Scribble-Supervised RGB-T Salient Object Detection
This work addresses the problem of reducing human annotation effort in multi-modal salient object detection for computer vision applications, though it is incremental as it builds on existing scribble-supervised methods.
The paper tackles the challenge of label-sparse scribble annotations in RGB-T salient object detection by proposing a four-step solution (expansion, prediction, aggregation, and supervision) to generate pseudo labels, achieving state-of-the-art performance on the relabeled RGBT-S dataset and demonstrating consistent results in RGB-D and video applications.

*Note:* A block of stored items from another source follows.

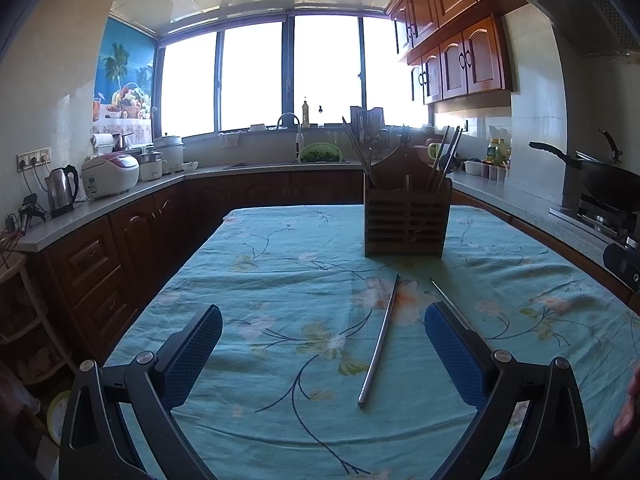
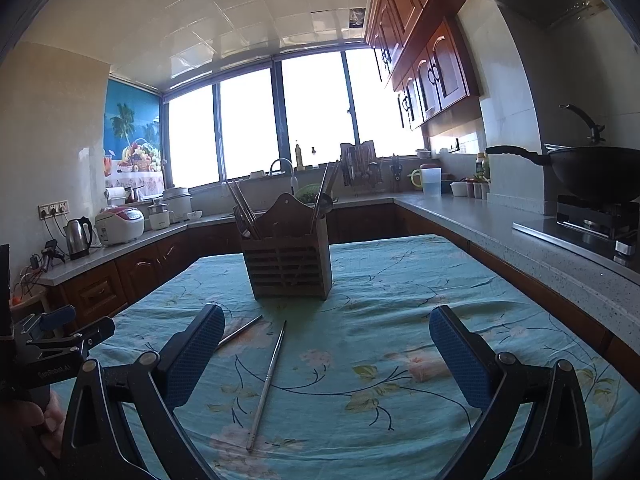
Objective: Organize utensils
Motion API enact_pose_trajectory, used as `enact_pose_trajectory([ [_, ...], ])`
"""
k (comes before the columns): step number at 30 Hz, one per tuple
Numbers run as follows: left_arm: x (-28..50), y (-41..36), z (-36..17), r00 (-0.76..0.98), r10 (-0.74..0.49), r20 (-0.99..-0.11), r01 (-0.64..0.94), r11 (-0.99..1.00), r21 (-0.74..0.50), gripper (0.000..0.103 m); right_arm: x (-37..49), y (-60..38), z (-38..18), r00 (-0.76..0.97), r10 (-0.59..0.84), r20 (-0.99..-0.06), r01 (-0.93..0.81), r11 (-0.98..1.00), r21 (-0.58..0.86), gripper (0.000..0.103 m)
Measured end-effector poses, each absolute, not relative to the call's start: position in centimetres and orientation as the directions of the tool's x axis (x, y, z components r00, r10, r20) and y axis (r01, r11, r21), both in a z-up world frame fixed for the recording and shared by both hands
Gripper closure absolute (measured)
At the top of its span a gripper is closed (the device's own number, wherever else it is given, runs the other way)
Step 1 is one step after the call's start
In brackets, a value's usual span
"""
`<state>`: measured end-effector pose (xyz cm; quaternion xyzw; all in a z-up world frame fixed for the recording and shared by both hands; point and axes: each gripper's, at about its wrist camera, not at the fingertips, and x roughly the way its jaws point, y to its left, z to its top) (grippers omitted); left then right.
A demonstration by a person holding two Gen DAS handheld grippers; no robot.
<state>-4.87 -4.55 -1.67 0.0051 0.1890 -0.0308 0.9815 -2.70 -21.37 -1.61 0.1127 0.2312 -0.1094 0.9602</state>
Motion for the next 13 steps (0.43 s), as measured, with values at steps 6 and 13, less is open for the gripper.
enact_pose_trajectory([
  [6,-4.5,-4.7,-1.7,0.922,-0.061,-0.382,0.063,0.998,-0.008,0.001,-2.1,-21.6,-1.9,0.860,-0.157,-0.486,0.267,0.950,0.165,0.000],
  [13,-4.1,-5.0,-1.3,0.914,-0.074,-0.398,0.069,0.997,-0.027,0.001,-1.5,-22.2,-2.4,0.846,-0.143,-0.514,0.266,0.948,0.174,0.000],
])
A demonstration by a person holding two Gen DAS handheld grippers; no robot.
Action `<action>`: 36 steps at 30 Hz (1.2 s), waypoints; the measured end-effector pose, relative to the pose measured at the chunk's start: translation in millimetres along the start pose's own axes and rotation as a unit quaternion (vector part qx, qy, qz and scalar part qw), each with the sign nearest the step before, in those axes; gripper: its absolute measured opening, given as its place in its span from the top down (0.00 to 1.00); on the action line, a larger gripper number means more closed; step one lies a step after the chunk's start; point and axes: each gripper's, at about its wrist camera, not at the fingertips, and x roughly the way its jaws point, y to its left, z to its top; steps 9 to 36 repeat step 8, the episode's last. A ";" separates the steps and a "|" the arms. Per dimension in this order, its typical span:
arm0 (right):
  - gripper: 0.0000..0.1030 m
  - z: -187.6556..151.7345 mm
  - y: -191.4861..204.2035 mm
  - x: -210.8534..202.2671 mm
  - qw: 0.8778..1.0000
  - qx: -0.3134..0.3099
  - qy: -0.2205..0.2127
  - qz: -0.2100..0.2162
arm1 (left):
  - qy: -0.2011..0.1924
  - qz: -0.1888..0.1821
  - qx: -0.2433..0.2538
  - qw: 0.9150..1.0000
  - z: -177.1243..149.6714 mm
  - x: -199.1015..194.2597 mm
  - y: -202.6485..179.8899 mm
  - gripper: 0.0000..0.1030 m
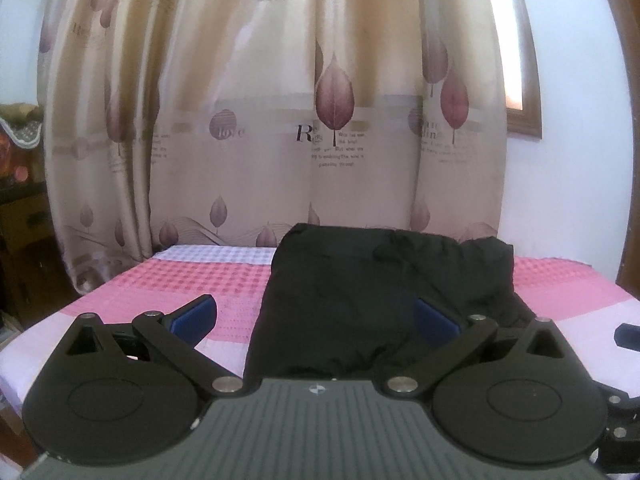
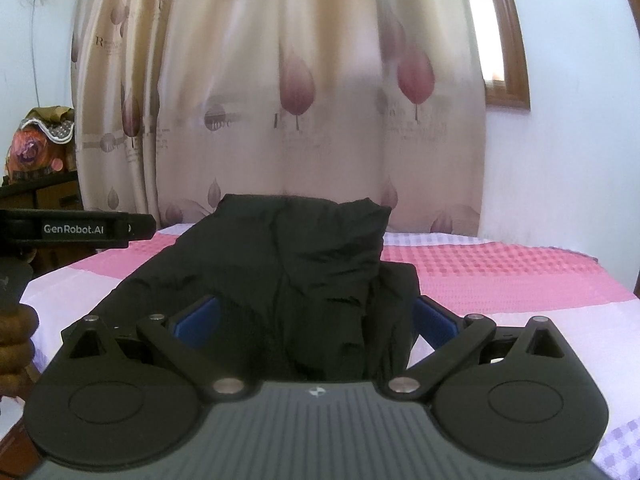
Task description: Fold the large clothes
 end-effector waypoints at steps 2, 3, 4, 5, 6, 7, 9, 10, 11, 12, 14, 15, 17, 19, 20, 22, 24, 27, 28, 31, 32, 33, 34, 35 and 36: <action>0.00 -1.0 0.2 0.1 1.000 -0.001 0.001 -0.002 | -0.008 0.006 0.000 1.000 -1.8 -0.5 -1.1 0.00; 0.00 -1.1 1.0 0.1 1.000 -0.005 0.002 -0.004 | -0.012 0.010 0.002 1.000 -2.5 -0.2 -1.9 0.00; 0.00 -1.0 1.4 0.5 1.000 -0.009 0.002 -0.006 | -0.011 0.010 0.001 1.000 -3.2 0.0 -1.9 0.00; 0.00 -0.8 2.4 0.3 1.000 -0.012 0.002 -0.009 | -0.008 0.004 -0.003 1.000 -3.4 0.9 -0.9 0.00; 0.00 -0.5 2.9 0.1 1.000 -0.014 0.001 -0.012 | -0.005 0.001 -0.006 1.000 -3.4 1.8 -0.2 0.00; 0.00 -0.1 2.9 -0.1 1.000 -0.014 -0.001 -0.013 | -0.006 0.007 -0.004 1.000 -4.1 2.0 -1.2 0.00; 0.00 0.1 2.8 -0.2 1.000 -0.013 -0.002 -0.012 | -0.007 0.010 -0.001 1.000 -4.3 2.0 -2.3 0.00; 0.00 0.1 2.8 -0.2 1.000 -0.013 -0.002 -0.012 | -0.007 0.010 -0.001 1.000 -4.3 2.0 -2.3 0.00; 0.00 0.1 2.8 -0.2 1.000 -0.013 -0.002 -0.012 | -0.007 0.010 -0.001 1.000 -4.3 2.0 -2.3 0.00; 0.00 0.1 2.8 -0.2 1.000 -0.013 -0.002 -0.012 | -0.007 0.010 -0.001 1.000 -4.3 2.0 -2.3 0.00; 0.00 0.1 2.8 -0.2 1.000 -0.013 -0.002 -0.012 | -0.007 0.010 -0.001 1.000 -4.3 2.0 -2.3 0.00; 0.00 0.1 2.8 -0.2 1.000 -0.013 -0.002 -0.012 | -0.007 0.010 -0.001 1.000 -4.3 2.0 -2.3 0.00; 0.00 0.1 2.8 -0.2 1.000 -0.013 -0.002 -0.012 | -0.007 0.010 -0.001 1.000 -4.3 2.0 -2.3 0.00; 0.00 0.1 2.8 -0.2 1.000 -0.013 -0.002 -0.012 | -0.007 0.010 -0.001 1.000 -4.3 2.0 -2.3 0.00; 0.00 0.1 2.8 -0.2 1.000 -0.013 -0.002 -0.012 | -0.007 0.010 -0.001 1.000 -4.3 2.0 -2.3 0.00; 0.00 0.1 2.8 -0.2 1.000 -0.013 -0.002 -0.012 | -0.007 0.010 -0.001 1.000 -4.3 2.0 -2.3 0.00; 0.00 0.1 2.8 -0.2 1.000 -0.013 -0.002 -0.012 | -0.007 0.010 -0.001 1.000 -4.3 2.0 -2.3 0.00; 0.00 0.1 2.8 -0.2 1.000 -0.013 -0.002 -0.012 | -0.007 0.010 -0.001 1.000 -4.3 2.0 -2.3 0.00; 0.00 0.1 2.8 -0.2 1.000 -0.013 -0.002 -0.012 | -0.007 0.010 -0.001 1.000 -4.3 2.0 -2.3 0.00; 0.00 0.1 2.8 -0.2 1.000 -0.013 -0.002 -0.012 | -0.007 0.010 -0.001 1.000 -4.3 2.0 -2.3 0.00; 0.00 0.1 2.8 -0.2 1.000 -0.013 -0.002 -0.012 | -0.007 0.010 -0.001 1.000 -4.3 2.0 -2.3 0.00; 0.00 0.1 2.8 -0.2 1.000 -0.013 -0.002 -0.012 | -0.007 0.010 -0.001 1.000 -4.3 2.0 -2.3 0.00; 0.00 0.1 2.8 -0.2 1.000 -0.013 -0.002 -0.012 | -0.007 0.010 -0.001 1.000 -4.3 2.0 -2.3 0.00; 0.00 0.1 2.8 -0.2 1.000 -0.013 -0.002 -0.012 | -0.007 0.010 -0.001 1.000 -4.3 2.0 -2.3 0.00; 0.00 0.1 2.8 -0.2 1.000 -0.013 -0.002 -0.012 | -0.007 0.010 -0.001 1.000 -4.3 2.0 -2.3 0.00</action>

Salient object detection segments attractive objects in scenes. RGB and thermal modalities provide complementary information and scribble annotations alleviate large amounts of human labor. Based on the above facts, we propose a scribble-supervised RGB-T salient object detection model. By a four-step solution (expansion, prediction, aggregation, and supervision), label-sparse challenge of scribble-supervised method is solved. To expand scribble annotations, we collect the superpixels that foreground scribbles pass through in RGB and thermal images, respectively. The expanded multi-modal labels provide the coarse object boundary. To further polish the expanded labels, we propose a prediction module to alleviate the sharpness of boundary. To play the complementary roles of two modalities, we combine the two into aggregated pseudo labels. Supervised by scribble annotations and pseudo labels, our model achieves the state-of-the-art performance on the relabeled RGBT-S dataset. Furthermore, the model is applied to RGB-D and video scribble-supervised applications, achieving consistently excellent performance.